Due to extreme rainfall, several famous Durga Puja committee's pandals of Kolkata including Singhi Park, Hatibagan Nabin Pally, Chaltabagan Sarvajonin, Nalin Sarkar Street got damaged. Waterlogging occurred in several pandals including Maddox Square, Tridhara Sammilani, Bullygunge Cultural Association.
Indian Institute of Engineering Science and Technology, Shibpur, University of Calcutta and Jadavpur University suspended all academic activities on Tuesday. Train and metro services had been disrupted, and many Durga Puja pandals were damaged across the city.

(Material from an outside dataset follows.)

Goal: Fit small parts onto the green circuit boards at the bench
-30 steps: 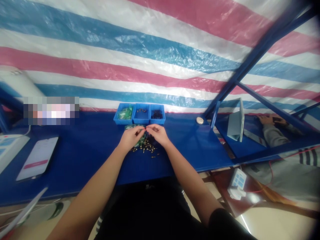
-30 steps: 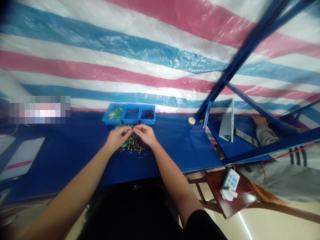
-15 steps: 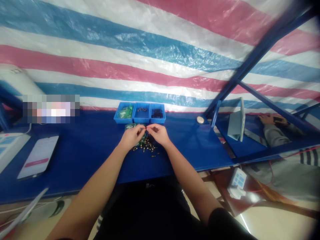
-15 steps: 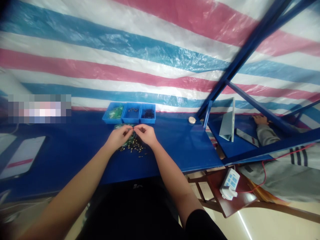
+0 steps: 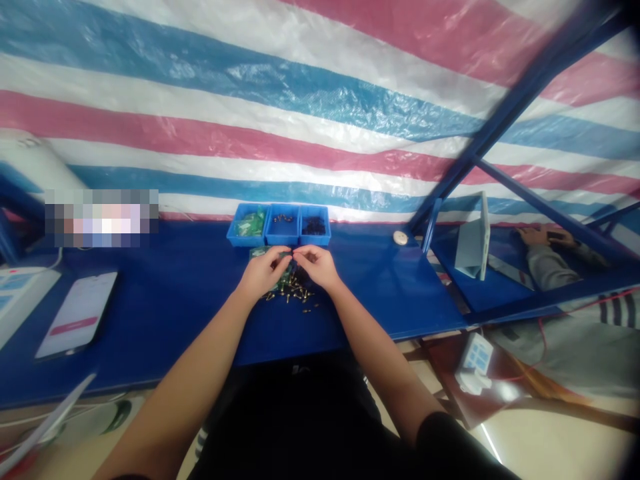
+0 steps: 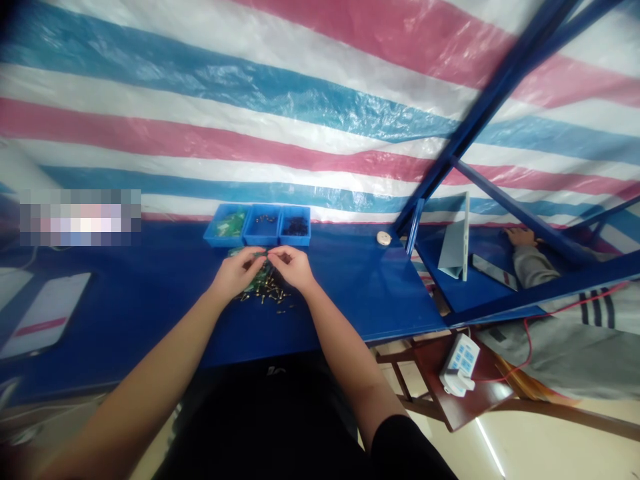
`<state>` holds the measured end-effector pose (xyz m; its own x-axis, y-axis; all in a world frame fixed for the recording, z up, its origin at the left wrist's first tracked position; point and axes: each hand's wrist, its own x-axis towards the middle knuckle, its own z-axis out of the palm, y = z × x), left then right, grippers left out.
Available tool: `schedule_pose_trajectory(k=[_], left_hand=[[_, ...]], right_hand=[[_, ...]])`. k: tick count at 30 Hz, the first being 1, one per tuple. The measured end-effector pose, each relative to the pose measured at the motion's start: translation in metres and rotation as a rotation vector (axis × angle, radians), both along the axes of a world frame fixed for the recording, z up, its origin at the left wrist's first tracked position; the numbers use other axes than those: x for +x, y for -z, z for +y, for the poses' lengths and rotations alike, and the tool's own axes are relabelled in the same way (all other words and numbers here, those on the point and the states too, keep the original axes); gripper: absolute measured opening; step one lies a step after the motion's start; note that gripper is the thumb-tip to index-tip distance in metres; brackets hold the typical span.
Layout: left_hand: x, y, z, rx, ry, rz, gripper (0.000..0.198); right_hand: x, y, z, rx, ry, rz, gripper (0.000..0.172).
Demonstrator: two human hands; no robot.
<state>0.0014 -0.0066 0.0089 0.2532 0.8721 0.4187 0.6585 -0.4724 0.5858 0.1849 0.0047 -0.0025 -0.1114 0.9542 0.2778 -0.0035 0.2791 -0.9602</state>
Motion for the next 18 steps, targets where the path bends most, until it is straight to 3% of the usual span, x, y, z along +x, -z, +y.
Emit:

Many roads were closed due to the waterlogging occurred in several busy roads like Eastern Metropolitan Bypass, Central Avenue, Rashbehari Avenue etc. Thirty flights were cancelled because of bad weather with Spicejet and IndiGo issuing safety advisories for those passengers who were travelling to or from Kolkata Airport. West Bengal Chief Minister Mamata Banerjee announced the Durga Puja vacation before three days of its scheduled time due to the hazardous weather conditions prevailing in Kolkata. The rain was most intense in the southern and eastern parts of Kolkata; the neighbourhoods of Garia and Jodhpur Park received the highest rainfall.